### Problem description
Every line from the line containing "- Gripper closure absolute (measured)" through the final line below must be returned exactly, and no other line.

*** Opening Data ***

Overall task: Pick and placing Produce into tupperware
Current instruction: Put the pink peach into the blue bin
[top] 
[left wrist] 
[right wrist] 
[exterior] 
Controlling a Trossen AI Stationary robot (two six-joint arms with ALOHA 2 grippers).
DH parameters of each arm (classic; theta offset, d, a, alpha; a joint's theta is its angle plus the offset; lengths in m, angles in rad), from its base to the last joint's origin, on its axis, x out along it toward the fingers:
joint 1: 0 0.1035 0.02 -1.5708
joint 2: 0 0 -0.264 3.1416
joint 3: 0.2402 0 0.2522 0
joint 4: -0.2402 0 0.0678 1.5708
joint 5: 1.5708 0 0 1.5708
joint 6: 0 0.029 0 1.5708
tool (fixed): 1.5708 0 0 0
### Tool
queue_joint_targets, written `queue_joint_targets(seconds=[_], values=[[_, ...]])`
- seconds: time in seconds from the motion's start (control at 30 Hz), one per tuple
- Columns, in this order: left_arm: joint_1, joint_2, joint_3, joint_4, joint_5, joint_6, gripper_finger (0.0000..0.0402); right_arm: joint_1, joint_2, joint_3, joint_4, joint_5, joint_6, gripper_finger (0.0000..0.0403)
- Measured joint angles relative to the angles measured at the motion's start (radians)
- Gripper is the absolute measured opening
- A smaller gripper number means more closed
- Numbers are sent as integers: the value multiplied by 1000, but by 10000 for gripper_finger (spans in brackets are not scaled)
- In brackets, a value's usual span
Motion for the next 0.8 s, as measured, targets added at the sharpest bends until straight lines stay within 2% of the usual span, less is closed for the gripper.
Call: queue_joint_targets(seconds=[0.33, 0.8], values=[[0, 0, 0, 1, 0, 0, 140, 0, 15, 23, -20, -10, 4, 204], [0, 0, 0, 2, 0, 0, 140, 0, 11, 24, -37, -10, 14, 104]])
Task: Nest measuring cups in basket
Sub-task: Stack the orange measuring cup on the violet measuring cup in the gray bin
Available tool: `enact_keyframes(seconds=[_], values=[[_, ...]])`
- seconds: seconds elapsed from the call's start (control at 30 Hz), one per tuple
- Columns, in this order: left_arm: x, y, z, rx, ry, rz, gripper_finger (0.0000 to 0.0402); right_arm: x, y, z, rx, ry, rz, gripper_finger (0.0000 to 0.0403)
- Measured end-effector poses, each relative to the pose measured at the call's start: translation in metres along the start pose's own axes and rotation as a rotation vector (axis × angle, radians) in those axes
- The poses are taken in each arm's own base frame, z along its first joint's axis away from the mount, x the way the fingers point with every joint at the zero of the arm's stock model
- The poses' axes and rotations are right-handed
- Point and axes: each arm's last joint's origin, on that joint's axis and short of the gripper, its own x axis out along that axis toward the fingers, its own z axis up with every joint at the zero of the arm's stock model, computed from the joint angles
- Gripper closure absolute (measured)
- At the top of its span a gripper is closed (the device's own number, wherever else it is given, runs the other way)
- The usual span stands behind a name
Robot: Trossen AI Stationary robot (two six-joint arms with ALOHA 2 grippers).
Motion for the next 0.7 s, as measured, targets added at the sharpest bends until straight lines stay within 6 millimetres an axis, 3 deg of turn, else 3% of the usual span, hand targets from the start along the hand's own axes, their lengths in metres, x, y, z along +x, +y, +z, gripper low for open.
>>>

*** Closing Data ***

### Solved problem
- Gripper closure absolute (measured)
- At the top of its span a gripper is closed (the device's own number, wherever else it is given, runs the other way)
- The usual span stands behind a name
Robot: Trossen AI Stationary robot (two six-joint arms with ALOHA 2 grippers).
Motion for the next 0.7 s, as measured, targets added at the sharpest bends until straight lines stay within 6 millimetres an axis, 3 deg of turn, else 3% of the usual span, hand targets from the start along the hand's own axes, their lengths in metres, x, y, z along +x, +y, +z, gripper low for open.
>>>

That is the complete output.